Amanda me veía con una cara de horror, persona que minutos antes amaba, ahora vista de pleno terror. Pero no era miedo de mí, sino de lo que atrás yacía. Una explosión, el último ruido que mis oídos escucharon, mis tímpanos perforados. Volteé a ver a Amanda por última vez, lágrimas de mi cara corrían, y miré hacia abajo al daño que la bala al cuerpo había causado. Amanda se dirigió a mí, y la vi con una última sonrisa para que notara que todo había valido la pena, notando la sangre que su camisa traspasaba. Aquel disparo de su padre no sería la causa de una sola muerte, de la muerte de un maldito como en ocasiones varias me llamó, sino también la de su propia hija. Muerta por su mano. Una última vez tomé su palma y mis ojos para siempre cerré, cuando otro disparo solitario escuché.
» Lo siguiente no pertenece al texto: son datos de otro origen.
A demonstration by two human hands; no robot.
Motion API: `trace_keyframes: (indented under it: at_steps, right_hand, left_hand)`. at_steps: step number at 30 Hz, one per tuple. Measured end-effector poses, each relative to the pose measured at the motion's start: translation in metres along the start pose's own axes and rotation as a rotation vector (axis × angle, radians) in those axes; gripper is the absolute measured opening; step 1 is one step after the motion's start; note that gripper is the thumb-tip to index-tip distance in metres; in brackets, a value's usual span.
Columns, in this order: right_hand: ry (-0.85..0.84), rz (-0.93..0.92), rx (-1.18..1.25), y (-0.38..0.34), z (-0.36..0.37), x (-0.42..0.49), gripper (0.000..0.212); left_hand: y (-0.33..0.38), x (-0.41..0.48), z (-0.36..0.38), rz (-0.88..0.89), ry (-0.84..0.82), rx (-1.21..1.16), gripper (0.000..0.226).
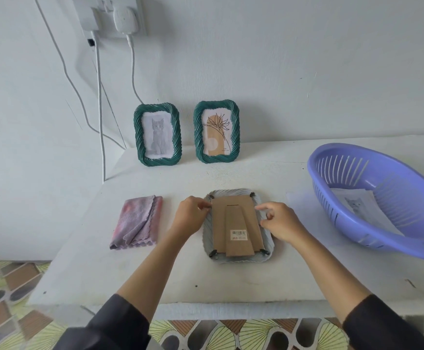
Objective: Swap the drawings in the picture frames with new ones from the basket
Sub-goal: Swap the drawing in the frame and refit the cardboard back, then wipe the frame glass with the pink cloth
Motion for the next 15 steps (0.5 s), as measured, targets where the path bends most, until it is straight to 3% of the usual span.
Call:
trace_keyframes:
  at_steps: [7,11,15]
  right_hand:
    - [0.316,-0.09,0.113,-0.034,-0.068,-0.012,0.025]
    - [0.425,-0.27,0.001,-0.092,-0.104,-0.025,0.021]
    - [0.356,-0.45,-0.092,-0.143,-0.088,-0.039,0.012]
  left_hand:
    - [0.004,-0.008,-0.012,-0.049,0.053,-0.107,0.025]
    - [0.029,-0.017,-0.02,-0.071,0.078,-0.375,0.023]
    - [0.066,-0.031,-0.022,-0.153,0.017,-0.782,0.024]
Point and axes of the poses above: each hand's wrist, its own x-axis towards the middle knuckle, its own z-axis out of the palm, y = z × x, the point moved 10 cm from there along x, towards the middle knuckle, and after that the axes turned 8 degrees about y, right-handed, at the moved point
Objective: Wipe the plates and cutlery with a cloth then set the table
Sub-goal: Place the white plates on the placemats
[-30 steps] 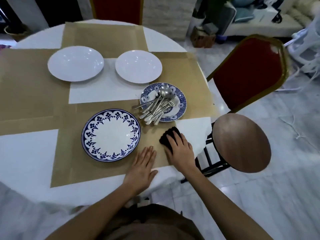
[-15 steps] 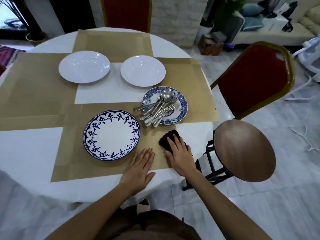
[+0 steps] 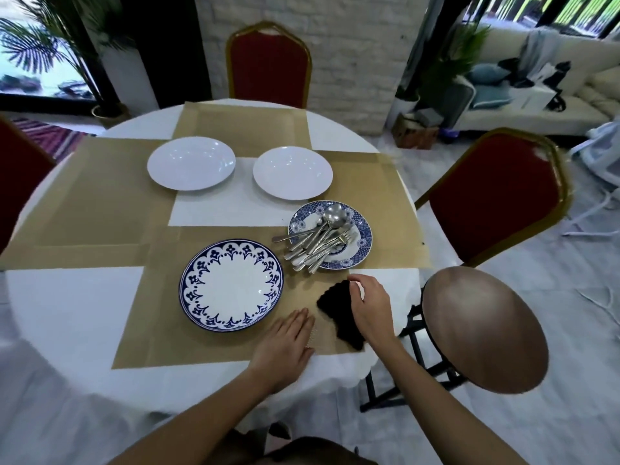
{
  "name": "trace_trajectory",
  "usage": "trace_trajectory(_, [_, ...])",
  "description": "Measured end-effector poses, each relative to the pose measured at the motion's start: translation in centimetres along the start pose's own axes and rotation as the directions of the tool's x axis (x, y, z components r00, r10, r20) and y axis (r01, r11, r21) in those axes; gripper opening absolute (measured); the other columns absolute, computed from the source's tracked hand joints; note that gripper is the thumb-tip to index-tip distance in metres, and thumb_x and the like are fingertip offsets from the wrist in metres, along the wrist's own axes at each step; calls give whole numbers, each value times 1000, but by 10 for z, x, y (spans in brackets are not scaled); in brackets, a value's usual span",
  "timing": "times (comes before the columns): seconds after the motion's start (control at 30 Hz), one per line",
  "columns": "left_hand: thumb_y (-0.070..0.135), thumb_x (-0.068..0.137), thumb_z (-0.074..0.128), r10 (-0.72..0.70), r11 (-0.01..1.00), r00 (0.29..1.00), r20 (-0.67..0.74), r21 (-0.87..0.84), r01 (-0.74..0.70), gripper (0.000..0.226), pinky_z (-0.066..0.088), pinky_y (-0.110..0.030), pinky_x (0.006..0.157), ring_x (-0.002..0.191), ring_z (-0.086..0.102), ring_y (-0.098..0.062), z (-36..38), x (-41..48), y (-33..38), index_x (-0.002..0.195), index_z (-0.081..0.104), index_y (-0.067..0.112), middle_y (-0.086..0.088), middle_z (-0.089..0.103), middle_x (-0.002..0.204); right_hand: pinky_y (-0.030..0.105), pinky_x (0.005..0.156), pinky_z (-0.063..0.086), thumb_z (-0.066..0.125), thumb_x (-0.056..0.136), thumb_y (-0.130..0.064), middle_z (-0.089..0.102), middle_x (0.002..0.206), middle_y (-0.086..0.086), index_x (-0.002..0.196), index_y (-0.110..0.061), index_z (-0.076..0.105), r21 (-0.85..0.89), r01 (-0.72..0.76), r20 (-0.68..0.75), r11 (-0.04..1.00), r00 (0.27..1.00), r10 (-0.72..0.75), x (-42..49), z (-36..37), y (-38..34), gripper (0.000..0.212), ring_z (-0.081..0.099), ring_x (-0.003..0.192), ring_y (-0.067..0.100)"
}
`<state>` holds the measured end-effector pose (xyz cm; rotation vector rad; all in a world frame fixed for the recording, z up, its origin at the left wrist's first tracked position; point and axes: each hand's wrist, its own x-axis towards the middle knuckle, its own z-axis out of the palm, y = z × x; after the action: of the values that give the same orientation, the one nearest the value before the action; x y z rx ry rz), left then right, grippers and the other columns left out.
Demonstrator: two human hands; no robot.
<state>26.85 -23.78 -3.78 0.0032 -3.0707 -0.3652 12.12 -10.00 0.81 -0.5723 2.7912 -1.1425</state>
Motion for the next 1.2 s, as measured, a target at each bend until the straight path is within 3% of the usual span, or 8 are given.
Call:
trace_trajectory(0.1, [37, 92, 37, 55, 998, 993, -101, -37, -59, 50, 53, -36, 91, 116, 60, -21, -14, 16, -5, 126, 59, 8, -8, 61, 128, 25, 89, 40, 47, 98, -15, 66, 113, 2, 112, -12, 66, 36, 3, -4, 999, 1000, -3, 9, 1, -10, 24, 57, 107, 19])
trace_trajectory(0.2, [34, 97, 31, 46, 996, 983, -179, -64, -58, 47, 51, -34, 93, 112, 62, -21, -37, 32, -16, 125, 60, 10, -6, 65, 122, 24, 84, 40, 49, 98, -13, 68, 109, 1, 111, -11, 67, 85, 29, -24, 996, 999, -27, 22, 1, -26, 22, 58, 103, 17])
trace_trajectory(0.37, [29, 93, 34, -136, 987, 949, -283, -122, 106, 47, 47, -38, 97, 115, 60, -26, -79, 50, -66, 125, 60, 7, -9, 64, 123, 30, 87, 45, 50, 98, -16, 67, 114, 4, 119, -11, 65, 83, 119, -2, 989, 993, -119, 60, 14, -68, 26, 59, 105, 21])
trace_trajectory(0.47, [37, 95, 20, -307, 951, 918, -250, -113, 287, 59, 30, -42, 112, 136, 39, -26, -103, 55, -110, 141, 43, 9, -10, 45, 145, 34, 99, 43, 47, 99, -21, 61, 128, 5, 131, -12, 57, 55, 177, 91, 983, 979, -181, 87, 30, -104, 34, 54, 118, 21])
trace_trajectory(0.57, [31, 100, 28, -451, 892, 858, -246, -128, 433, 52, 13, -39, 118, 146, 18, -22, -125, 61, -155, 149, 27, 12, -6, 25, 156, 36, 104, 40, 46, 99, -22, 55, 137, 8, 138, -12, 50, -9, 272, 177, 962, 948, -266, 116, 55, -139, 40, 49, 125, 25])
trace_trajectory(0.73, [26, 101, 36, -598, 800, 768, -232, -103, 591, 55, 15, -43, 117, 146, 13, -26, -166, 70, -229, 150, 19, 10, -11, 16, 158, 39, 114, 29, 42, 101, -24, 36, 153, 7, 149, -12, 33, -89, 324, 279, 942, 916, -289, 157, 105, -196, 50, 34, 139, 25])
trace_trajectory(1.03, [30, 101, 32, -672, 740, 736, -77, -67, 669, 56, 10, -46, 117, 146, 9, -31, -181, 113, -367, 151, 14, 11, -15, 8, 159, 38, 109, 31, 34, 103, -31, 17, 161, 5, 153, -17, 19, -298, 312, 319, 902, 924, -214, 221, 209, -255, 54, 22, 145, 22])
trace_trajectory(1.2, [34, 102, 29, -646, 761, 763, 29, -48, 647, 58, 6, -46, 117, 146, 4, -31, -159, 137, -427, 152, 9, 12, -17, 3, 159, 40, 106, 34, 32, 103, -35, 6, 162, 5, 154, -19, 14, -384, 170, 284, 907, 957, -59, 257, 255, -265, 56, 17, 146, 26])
Para mi sorpresa, sin herida alguna, de aquella calle me desperté. No supe qué pasó. Sin Amanda junto a mí, ni tampoco el cadáver del desgraciado. A la puerta de destino a la oficina prontamente, con la cabeza revuelta me dirigí. Por lo sucedido pregunté cuando en completa confusión todos me preguntaron, refiriéndose a mí por Amanda, cómo sobreviví.
Pensé que la locura me azotaba, que llegué al infierno y este era mi castigo. Pero no estaba en lo correcto. Es mi nueva realidad, mi propia conciencia que se reconoce como mi propio cuerpo,
habitando en un mundo donde el ser en el que mi alma reside, el recipiente de Amanda es.
Al final su verdadero objetivo su padre logró, y de mi amada, por siempre me separó. Condenándome a caminar la tierra sin un rastro de ella, sin nunca más poderla volver a ver. Un amor puro y verdadero, no solo quebrantó, sino que con cuatro vidas en instantes acabó.
No sé qué pasa, sólo recuerdo a Leonardo herido en el piso. Un sentimiento extraño en mi sangrante vientre, y mi condenado padre con su infernal revólver. Y ahora sin más me desperté, sin sentido, sin lógica, todo lo que para mí había sucedido. Entré en la oficina tras gritos de sorpresa al ver que no estaba muerta tal como todo el mundo diría. ¿Pero por qué me llaman Leonardo? Y por qué me preguntan que me sucedió a mí, si soy yo quien enfrente a ellos está.
Al siguiente día, el asunto de mi persona se me había aclarado. Al llegar la oficina me dijeron que Amanda estaba ahí (Su cuerpo al menos ya que claramente no soy yo, tal vez en una hazaña de los cielos, podría ser Leonardo en mi cuerpo como yo en el suyo encarnado.) Por todos lados yo busqué, incluso cuando me dijeron que enfrente él/ella estaba, sin sorpresa el vacío fue lo único que encontré. Para qué volver a caminar en esta tierra, si jamás verle podré.